» WORK REQUIRED
Stop at the line containing "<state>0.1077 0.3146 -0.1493": repeat exactly every line of the entries below from the first up to it, plus that line, with pictures omitted.

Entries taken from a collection
Content starts

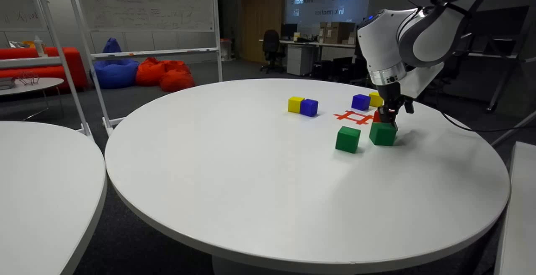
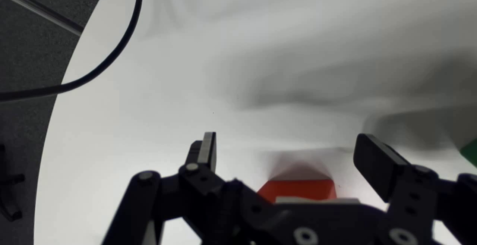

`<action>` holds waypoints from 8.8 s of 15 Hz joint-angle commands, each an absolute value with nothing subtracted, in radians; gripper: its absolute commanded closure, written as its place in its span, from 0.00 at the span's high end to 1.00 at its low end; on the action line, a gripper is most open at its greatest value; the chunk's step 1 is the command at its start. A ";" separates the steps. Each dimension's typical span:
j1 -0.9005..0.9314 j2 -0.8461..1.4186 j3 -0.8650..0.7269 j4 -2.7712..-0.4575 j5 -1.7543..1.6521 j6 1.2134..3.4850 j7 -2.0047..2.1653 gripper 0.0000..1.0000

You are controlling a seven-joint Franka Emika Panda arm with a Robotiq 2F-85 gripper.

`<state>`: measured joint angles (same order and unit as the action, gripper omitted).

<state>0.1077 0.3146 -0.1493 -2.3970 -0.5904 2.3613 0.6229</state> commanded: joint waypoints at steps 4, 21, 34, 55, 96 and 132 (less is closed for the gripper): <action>0.097 0.199 -0.156 -2.535 -0.641 2.438 0.643 1.00; 0.076 0.185 -0.135 -2.529 -0.650 2.397 0.625 1.00; -0.010 0.153 -0.168 -2.551 -0.656 2.424 0.597 1.00; -0.037 0.176 -0.178 -2.519 -0.645 2.404 0.605 1.00; -0.034 0.274 -0.221 -2.457 -0.647 2.426 0.587 1.00; 0.047 0.324 -0.171 -2.380 -0.636 2.385 0.565 1.00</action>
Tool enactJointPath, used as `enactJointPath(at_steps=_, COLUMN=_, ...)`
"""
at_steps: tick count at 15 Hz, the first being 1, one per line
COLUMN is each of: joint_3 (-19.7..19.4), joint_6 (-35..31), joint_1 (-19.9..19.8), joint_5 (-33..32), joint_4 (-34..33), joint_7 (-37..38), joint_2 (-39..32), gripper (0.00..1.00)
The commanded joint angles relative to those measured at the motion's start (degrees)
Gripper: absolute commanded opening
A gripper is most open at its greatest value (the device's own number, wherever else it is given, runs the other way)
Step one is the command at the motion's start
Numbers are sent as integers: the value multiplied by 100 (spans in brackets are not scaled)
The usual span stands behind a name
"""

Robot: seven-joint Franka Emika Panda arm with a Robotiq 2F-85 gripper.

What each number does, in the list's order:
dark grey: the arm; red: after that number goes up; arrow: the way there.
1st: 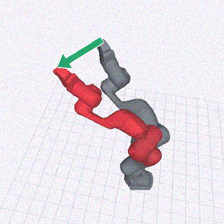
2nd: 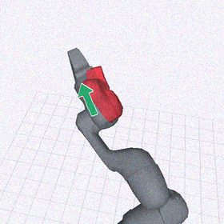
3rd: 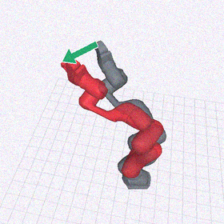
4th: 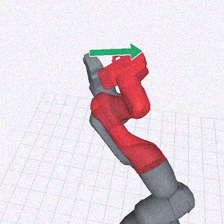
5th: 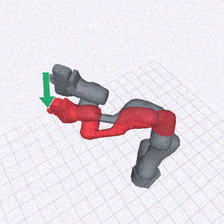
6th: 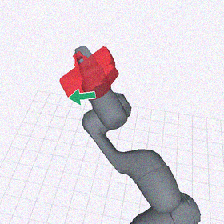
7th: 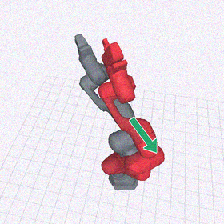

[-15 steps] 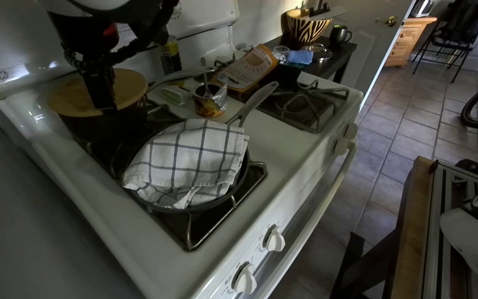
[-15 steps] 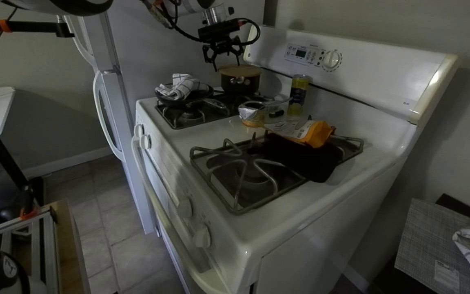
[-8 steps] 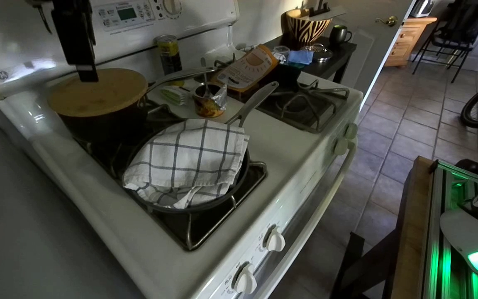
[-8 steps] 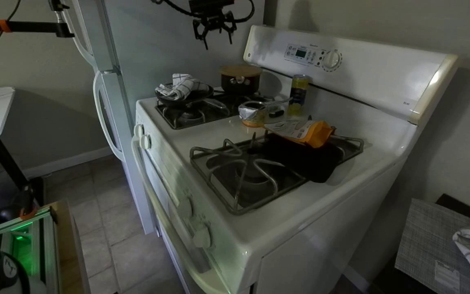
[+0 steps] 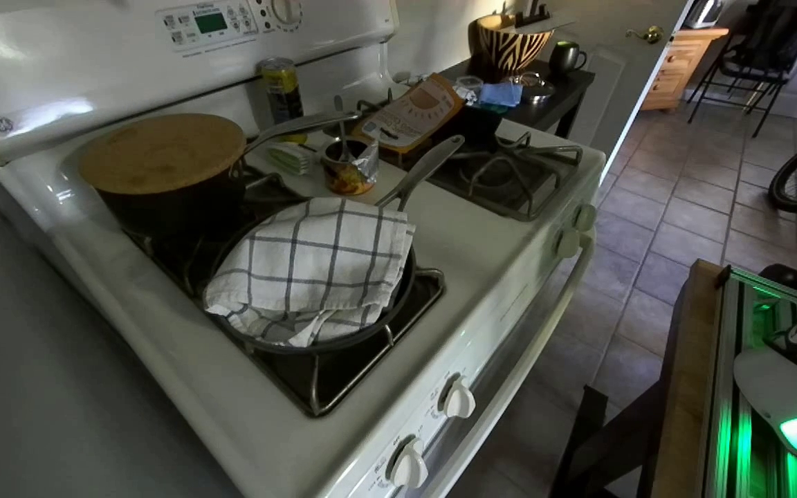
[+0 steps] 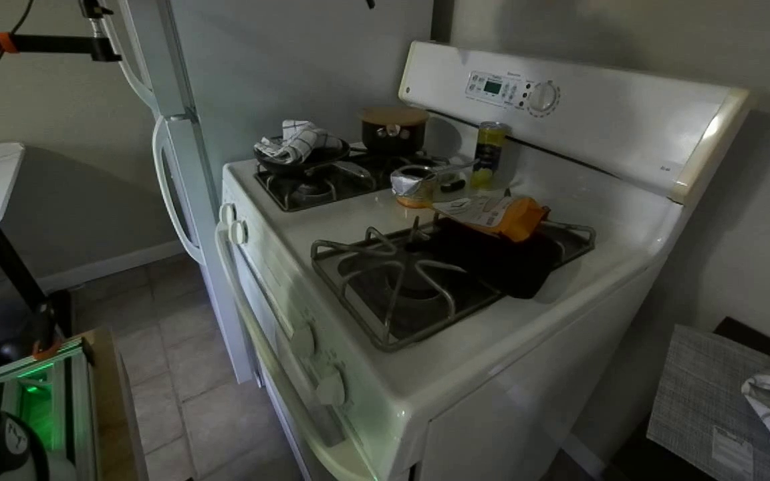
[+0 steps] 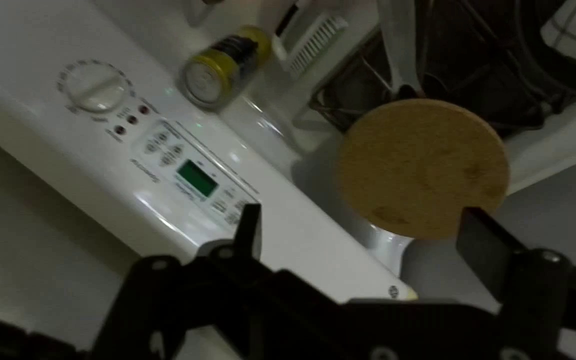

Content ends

» ANSWER FOR THIS EXERCISE
`<action>` holds waypoints from 8.8 s of 15 Hz joint-angle commands, each an absolute value with nothing subtracted, in radians; gripper: its absolute commanded closure, written as its place in its span, from 0.00 at the span's high end to 1.00 at its low end; on the action line, a gripper is most open at its greatest value; the chunk's step 1 is the command at its start. A ";" separates the steps. Each dimension's typical span:
j1 -0.9005..0.9314 j2 -0.8461..1.4186 j3 -0.8650..0.7269 j4 -2.7712..-0.4575 j5 -1.7543..1.6521 j6 1.2134..3.4850 j7 -2.0047..2.1653 gripper 0.0000..1.0000

You are controlling a seven-joint Franka Emika Panda arm with a Robotiq 2F-85 gripper.

`<state>`: measured joint angles (same order and unit as the action, gripper omitted).

<state>0.1077 0.3146 -0.1493 -2.3970 -0.5904 2.3613 0.6229</state> commanded: joint waypoints at steps 4, 21, 34, 55, 96 and 132 (less is closed for the gripper): <action>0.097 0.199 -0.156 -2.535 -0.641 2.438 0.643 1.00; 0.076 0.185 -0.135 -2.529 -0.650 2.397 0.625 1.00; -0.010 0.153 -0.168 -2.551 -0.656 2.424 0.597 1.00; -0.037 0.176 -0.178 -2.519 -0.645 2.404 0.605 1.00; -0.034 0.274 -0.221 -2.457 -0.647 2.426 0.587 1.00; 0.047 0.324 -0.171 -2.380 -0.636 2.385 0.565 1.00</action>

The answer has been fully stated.